CodeSight operates by capturing development and deployment data directly from GitHub. This raw data, which includes information about pull requests (PRs), commits, and workflow runs, is then transformed into structured process mining logs. These logs are crucial for detailed analysis, allowing the system to reconstruct actual process flows and identify the timing between various activities. From these logs, CodeSight generates a variety of metrics and interactive dashboards that offer actionable insights into PR activity patterns and overall workflow efficiency.
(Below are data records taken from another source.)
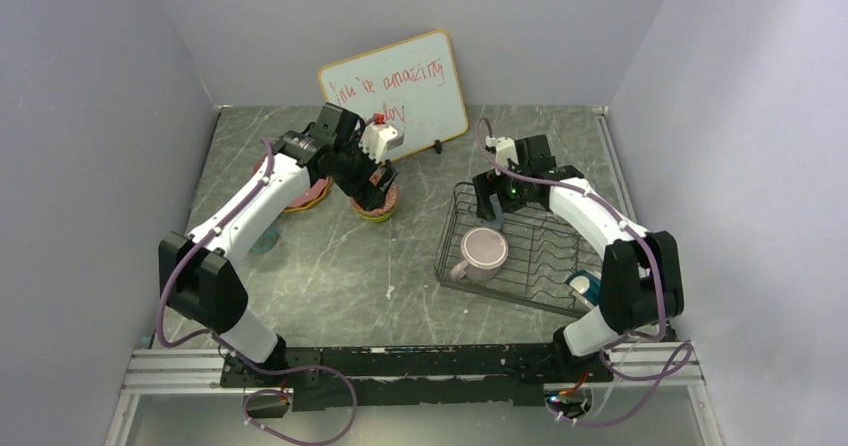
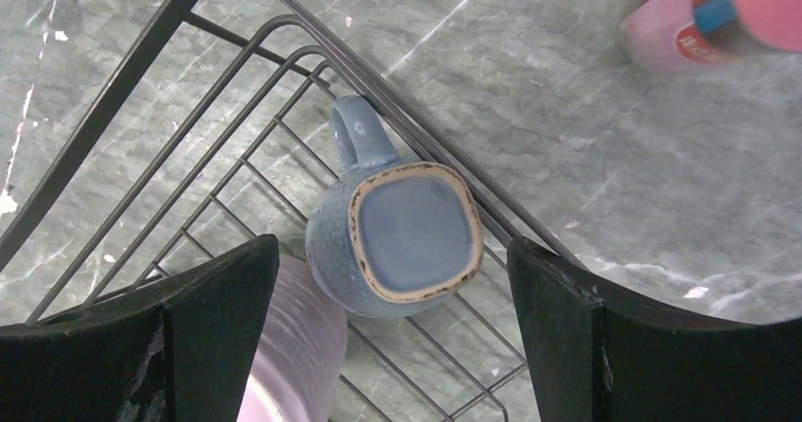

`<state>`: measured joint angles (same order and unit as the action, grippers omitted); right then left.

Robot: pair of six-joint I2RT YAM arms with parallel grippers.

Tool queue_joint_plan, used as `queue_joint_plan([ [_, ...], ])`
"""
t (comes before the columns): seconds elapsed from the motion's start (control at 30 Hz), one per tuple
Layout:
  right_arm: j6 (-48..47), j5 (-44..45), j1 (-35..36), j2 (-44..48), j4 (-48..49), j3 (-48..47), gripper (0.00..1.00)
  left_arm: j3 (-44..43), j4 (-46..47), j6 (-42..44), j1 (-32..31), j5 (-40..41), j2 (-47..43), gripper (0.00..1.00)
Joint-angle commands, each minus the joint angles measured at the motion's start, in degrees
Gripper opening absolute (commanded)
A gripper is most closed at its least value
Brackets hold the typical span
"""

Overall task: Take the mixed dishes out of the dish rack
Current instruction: Pick up the cup from the dish rack.

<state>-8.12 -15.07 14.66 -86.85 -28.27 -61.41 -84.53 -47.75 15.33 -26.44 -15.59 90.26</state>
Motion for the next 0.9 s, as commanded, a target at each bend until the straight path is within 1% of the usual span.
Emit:
queue_joint_plan([
  [0.0, 1.4, -3.4, -1.0, -1.9, 2.5, -0.6, 0.94, 0.0, 1.3, -0.1, 0.1, -0.8, -2.4, 0.94],
  [0.27, 1.7, -4.2, -1.1, -4.5, 3.4, -0.8, 0.88, -0.2, 1.2, 0.0, 0.1, -1.0, -2.0, 0.94],
  [0.37, 1.8, -4.4, -1.1, -5.3, 3.6, -1.2, 0.81, -0.4, 1.0, 0.0, 0.1, -1.2, -1.9, 0.94],
  [0.43, 1.9, -5.3, -1.2, -5.4, 3.6, -1.5, 0.73, -0.4, 0.9, 0.1, 0.1, -1.1, -1.8, 0.94],
  [0.63, 2.3, -7.2, -1.5, -2.0, 4.9, -1.7, 0.43, -0.3, 0.9, 0.6, 0.1, -0.3, -2.2, 0.94],
  [0.7, 2.8, -8.6, -2.2, -0.2, 5.4, -2.1, 0.3, -0.6, 1.0, 0.7, 0.1, 0.1, -2.0, 0.94],
  [0.8, 4.1, -10.6, -3.3, 2.5, 6.5, -2.9, 0.03, -1.7, 0.8, 0.2, 0.1, 0.0, -1.6, 0.94],
  [0.83, 4.5, -11.1, -3.7, 3.3, 6.8, -3.2, 0.0, -2.1, 0.8, 0.1, 0.1, -0.2, -1.4, 0.94],
  [0.87, 5.0, -11.7, -3.9, 4.4, 7.2, -3.4, 0.0, -2.5, 0.9, -0.2, 0.1, -0.4, -1.2, 0.94],
])
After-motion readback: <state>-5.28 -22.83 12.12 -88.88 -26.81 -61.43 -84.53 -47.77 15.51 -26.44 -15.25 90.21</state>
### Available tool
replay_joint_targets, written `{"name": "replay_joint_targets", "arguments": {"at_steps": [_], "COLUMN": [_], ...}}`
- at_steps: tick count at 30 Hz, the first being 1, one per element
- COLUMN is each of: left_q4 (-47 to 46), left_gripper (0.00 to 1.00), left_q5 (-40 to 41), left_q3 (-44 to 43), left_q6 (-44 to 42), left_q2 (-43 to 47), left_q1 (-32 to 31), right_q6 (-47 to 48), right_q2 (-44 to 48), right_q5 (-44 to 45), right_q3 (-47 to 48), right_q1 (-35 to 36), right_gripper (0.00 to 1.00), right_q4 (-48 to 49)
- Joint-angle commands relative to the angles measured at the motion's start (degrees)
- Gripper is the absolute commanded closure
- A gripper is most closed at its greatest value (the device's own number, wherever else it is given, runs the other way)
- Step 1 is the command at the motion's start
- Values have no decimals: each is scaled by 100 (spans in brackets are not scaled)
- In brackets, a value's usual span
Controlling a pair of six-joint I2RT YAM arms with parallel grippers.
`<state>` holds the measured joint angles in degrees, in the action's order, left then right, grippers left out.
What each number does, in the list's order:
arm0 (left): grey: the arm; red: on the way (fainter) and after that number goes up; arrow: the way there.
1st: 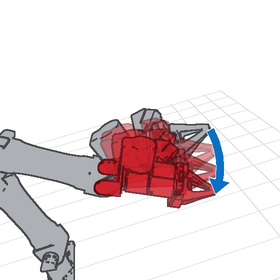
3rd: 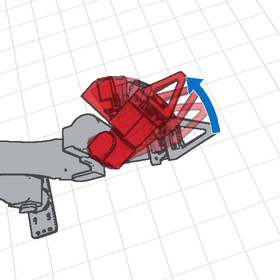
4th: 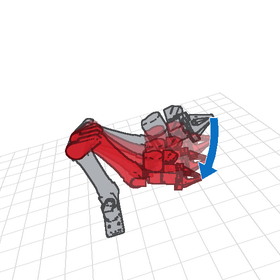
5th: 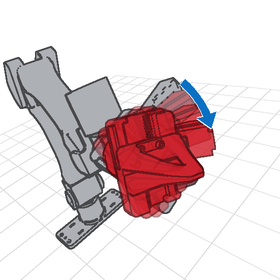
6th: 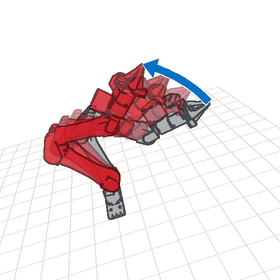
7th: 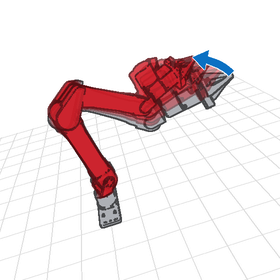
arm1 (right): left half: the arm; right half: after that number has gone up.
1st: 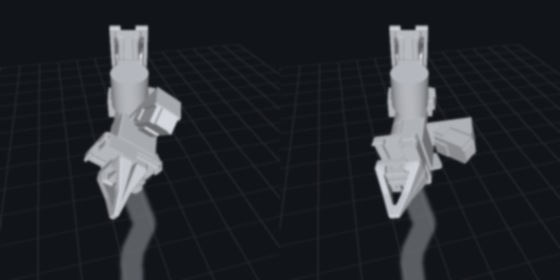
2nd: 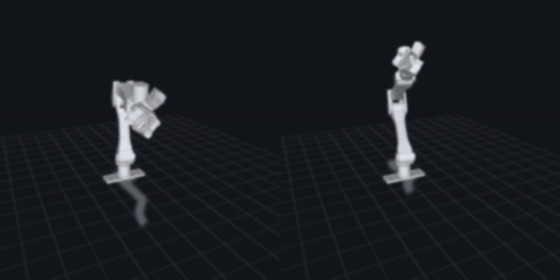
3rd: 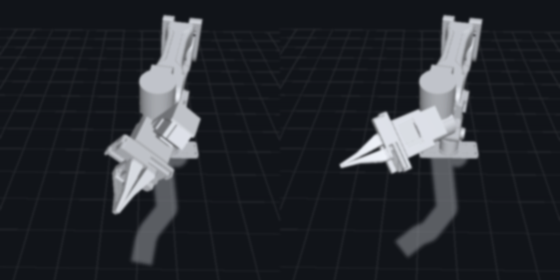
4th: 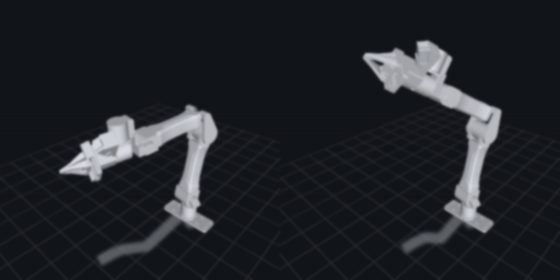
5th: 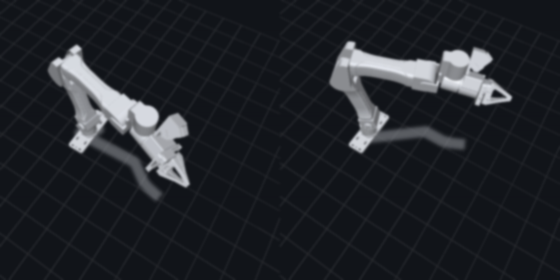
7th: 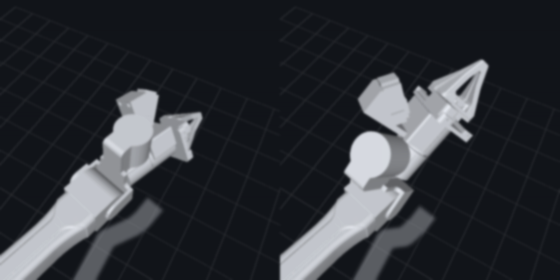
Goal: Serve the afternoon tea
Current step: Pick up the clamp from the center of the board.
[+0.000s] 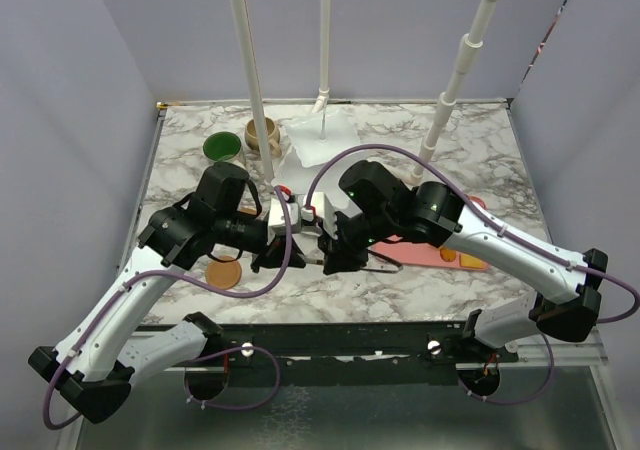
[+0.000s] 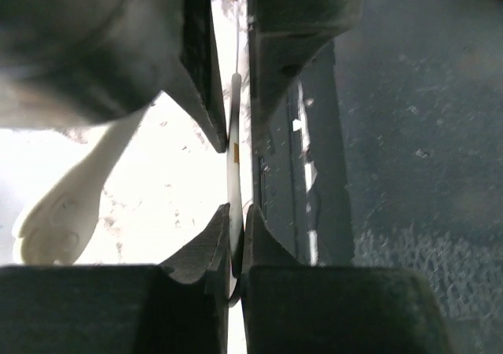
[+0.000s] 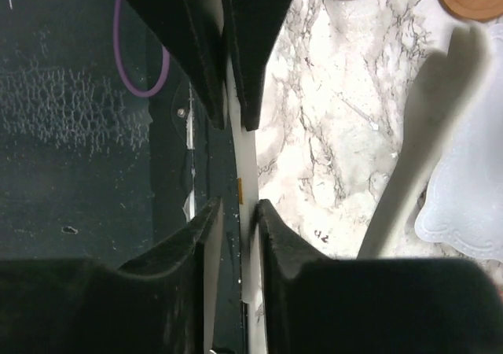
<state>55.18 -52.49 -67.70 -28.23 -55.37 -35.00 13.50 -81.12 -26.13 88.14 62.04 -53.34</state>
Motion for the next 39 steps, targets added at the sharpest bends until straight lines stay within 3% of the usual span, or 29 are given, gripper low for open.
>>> {"name": "replay_joint_targets", "arguments": {"at_steps": [1, 11, 17, 22, 30, 35, 39], "left_q4": [-10, -971, -1326, -2858, -5712, -6200, -6428], "left_gripper": [100, 100, 100, 100, 100, 100, 100], "left_q5": [340, -115, -356, -399, 881, 1266, 1197], "left_q3": [-31, -220, -287, -142, -363, -328, -347], "left_q6": [-23, 1158, 1621, 2975, 5174, 6020, 6476], "left_q2": [-17, 21, -13, 81, -95, -64, -47], "left_q1": [-24, -24, -24, -16, 125, 349, 482], "right_q6": [-212, -391, -669, -1097, -1165, -1640, -2076], "right_q2": [316, 1044, 1525, 1960, 2200, 2856, 3382], "right_q5": [-256, 203, 1157, 1803, 2095, 2046, 2098], "right_q3": [105, -259, -58, 74, -68, -811, -1521], "right_q1": [71, 63, 50, 18, 19, 18, 7], "right_gripper": [60, 28, 12, 8, 6, 12, 12], "right_q4": [728, 1016, 1289, 2157, 2927, 2878, 2936]}}
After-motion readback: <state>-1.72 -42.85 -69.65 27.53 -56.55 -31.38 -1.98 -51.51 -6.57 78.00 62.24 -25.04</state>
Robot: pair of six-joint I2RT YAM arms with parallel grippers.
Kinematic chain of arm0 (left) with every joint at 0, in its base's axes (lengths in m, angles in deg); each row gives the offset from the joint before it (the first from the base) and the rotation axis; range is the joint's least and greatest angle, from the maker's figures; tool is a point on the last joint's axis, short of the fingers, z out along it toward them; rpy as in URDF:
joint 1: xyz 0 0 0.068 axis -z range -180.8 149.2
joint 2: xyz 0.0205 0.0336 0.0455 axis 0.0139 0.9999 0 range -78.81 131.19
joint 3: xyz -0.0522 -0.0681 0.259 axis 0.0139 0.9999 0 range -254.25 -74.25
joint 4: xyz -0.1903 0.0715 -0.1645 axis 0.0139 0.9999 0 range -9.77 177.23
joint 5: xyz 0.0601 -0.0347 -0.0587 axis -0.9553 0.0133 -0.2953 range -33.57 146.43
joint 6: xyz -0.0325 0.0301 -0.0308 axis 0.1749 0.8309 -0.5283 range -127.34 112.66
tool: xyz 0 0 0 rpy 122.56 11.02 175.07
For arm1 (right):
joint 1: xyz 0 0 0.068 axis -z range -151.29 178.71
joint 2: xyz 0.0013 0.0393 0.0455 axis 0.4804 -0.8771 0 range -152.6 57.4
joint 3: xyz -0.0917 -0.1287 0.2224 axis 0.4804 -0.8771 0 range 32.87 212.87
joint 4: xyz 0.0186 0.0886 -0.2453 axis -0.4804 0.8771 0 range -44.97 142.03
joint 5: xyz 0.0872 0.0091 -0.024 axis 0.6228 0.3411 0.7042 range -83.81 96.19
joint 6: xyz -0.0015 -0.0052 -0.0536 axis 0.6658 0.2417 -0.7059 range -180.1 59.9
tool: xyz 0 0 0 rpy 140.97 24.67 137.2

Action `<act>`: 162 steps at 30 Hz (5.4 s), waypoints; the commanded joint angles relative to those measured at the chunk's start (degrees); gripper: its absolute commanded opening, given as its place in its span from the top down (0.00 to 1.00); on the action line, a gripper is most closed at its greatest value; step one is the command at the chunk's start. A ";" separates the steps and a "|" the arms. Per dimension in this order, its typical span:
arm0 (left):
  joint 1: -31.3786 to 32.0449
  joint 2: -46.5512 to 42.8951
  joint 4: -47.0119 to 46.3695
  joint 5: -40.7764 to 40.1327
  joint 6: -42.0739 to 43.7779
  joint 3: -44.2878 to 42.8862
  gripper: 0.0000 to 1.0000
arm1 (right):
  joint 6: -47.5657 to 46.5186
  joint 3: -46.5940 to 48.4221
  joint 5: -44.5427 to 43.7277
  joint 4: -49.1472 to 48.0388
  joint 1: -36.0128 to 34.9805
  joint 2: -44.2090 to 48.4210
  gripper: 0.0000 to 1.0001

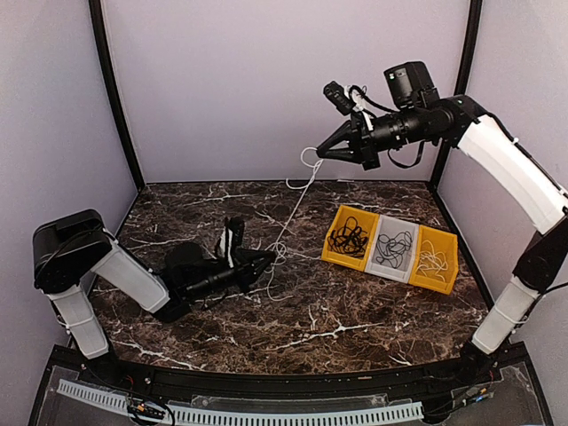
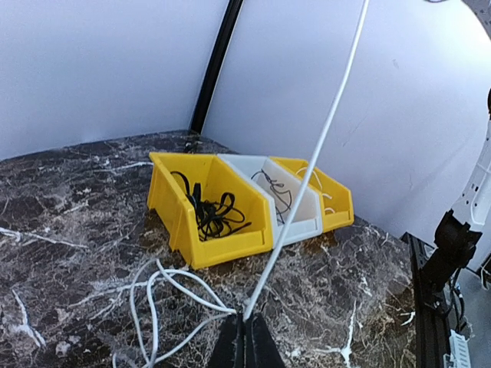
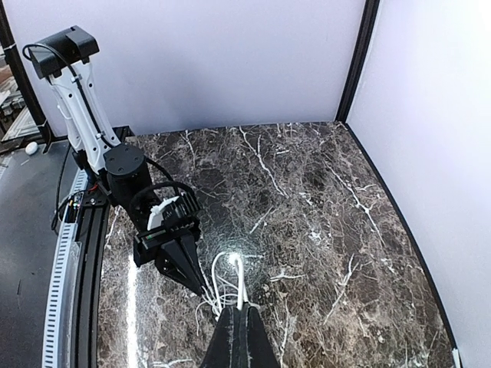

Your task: Untangle the cables

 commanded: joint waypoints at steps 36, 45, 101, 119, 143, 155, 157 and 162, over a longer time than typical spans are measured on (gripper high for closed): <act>-0.55 9.51 13.46 8.97 -1.66 -10.37 0.42 | 10.44 -7.84 11.09 -13.25 6.66 7.29 1.00; -0.55 20.52 22.31 4.59 -0.92 -22.33 0.49 | 10.69 -8.52 11.10 -13.28 6.66 7.91 1.00; -0.32 24.63 39.33 4.70 -0.03 -30.59 0.64 | 8.01 -1.28 7.53 -9.89 6.92 6.01 1.00; -0.41 22.01 37.69 0.99 1.36 -27.82 1.00 | 5.67 7.70 0.11 -9.76 11.31 8.35 1.00; -11.20 7.49 42.30 -2.09 -1.16 -5.76 1.00 | 19.79 2.63 -18.13 -29.53 50.74 14.22 1.00; -16.47 2.02 36.38 -4.97 -3.79 6.26 1.00 | 25.33 -2.72 -20.82 -32.77 57.75 15.42 1.00; -16.53 0.36 35.97 -3.95 -4.03 6.26 1.00 | 26.06 -4.53 -18.40 -33.61 57.97 16.16 1.00; -16.08 -4.41 34.80 4.77 -3.68 3.73 1.00 | 25.17 -9.83 -0.26 -31.10 56.23 16.12 1.00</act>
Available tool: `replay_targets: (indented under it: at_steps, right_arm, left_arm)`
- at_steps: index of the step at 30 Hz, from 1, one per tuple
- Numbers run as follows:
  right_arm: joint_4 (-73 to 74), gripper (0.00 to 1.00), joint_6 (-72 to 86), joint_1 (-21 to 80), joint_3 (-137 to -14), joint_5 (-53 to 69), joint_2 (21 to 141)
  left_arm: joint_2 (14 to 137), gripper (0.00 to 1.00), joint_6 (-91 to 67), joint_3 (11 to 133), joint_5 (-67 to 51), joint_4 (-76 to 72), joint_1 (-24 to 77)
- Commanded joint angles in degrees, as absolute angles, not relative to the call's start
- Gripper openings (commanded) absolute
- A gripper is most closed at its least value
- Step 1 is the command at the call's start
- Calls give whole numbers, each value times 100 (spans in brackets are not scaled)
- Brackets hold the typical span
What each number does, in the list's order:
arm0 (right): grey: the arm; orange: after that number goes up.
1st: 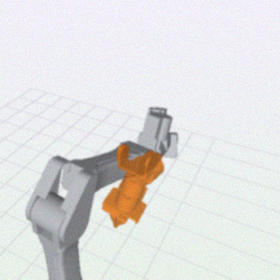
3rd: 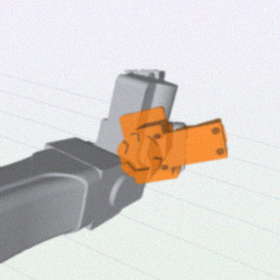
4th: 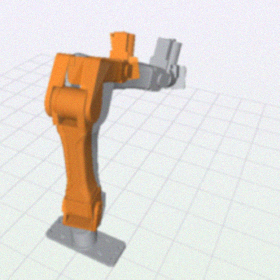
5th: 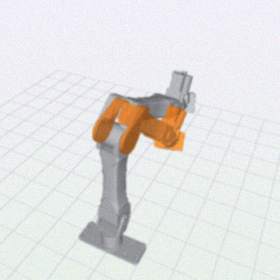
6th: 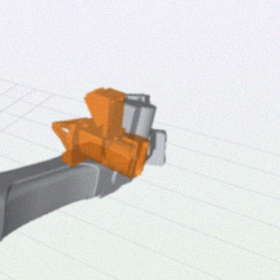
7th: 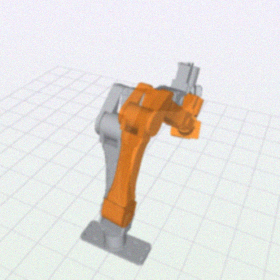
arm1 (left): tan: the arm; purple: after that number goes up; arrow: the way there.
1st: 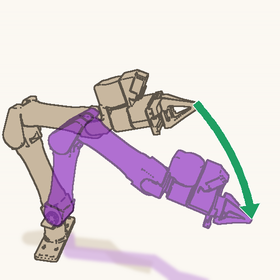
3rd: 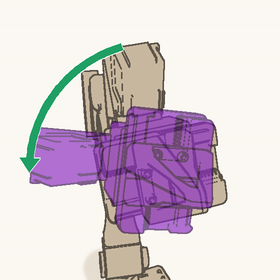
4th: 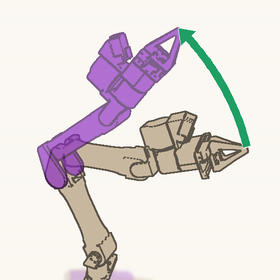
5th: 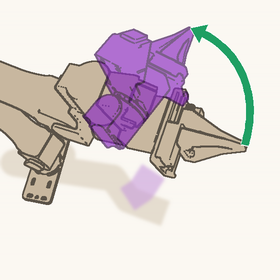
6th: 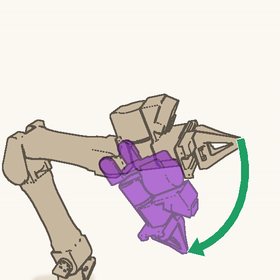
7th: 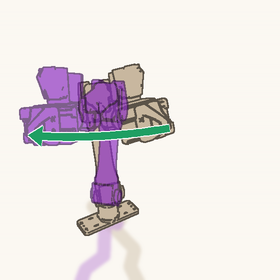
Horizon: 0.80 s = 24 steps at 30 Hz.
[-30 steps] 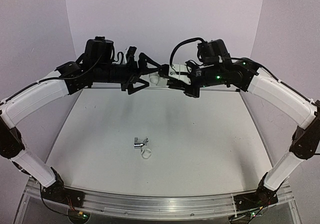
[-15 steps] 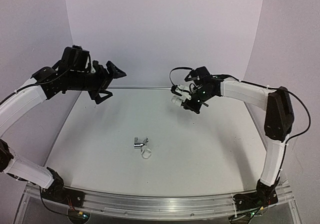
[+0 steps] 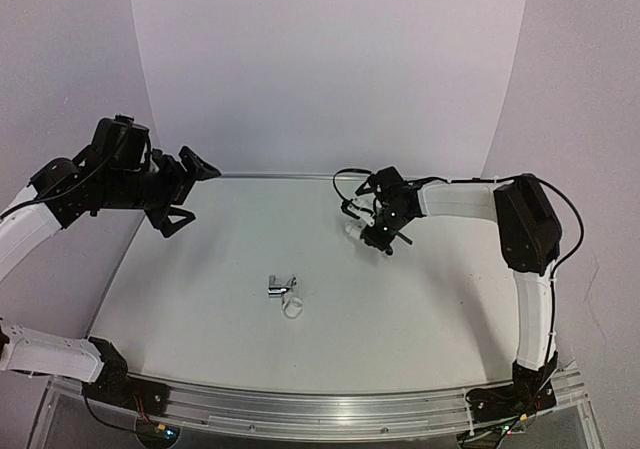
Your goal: Install the water faucets
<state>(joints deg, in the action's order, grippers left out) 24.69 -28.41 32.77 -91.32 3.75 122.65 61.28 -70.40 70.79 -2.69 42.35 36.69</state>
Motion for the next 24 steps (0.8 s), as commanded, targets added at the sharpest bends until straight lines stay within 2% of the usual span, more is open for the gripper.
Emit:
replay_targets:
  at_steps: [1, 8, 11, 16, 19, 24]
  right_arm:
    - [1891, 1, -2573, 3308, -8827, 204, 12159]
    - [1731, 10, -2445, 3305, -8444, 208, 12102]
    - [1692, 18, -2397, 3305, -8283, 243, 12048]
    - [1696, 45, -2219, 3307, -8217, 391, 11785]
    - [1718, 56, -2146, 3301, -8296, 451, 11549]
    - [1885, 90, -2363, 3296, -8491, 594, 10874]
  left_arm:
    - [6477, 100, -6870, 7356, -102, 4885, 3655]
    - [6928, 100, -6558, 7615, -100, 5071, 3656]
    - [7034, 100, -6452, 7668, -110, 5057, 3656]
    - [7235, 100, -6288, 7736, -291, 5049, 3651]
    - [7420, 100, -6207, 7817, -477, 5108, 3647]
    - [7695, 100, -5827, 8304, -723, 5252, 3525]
Beyond just descriptive analysis, CodeSight incorporates a predictive layer. It uses a Long Short-Term Memory (LSTM) model, a type of neural network particularly effective at understanding temporal dependencies in sequential data. This model predicts the remaining resolution times for PRs based on their sequential activity traces and other static features. This predictive capability is vital for early identification of potential deadline breaches, enabling teams to take proactive measures.
The architecture of CodeSight is divided into four main components: a Data Acquisition Layer that retrieves information from the GitHub REST API; a Data Transformation Layer that converts this raw data into standardized event logs; a Process Mining and Visualization Layer that performs process mining and displays results through interactive dashboards; and a Predictive Layer that implements the LSTM-based model.
The system’s workflow is a continuous loop: raw GitHub data is collected, normalized, and transformed into event logs. These logs are then analyzed using process mining to generate metrics and feed into dashboards. Crucially, they also serve as training input for the LSTM predictor. This pipeline supports both descriptive analysis and predictive forecasting, creating a feedback loop for continuous improvement in software development workflows.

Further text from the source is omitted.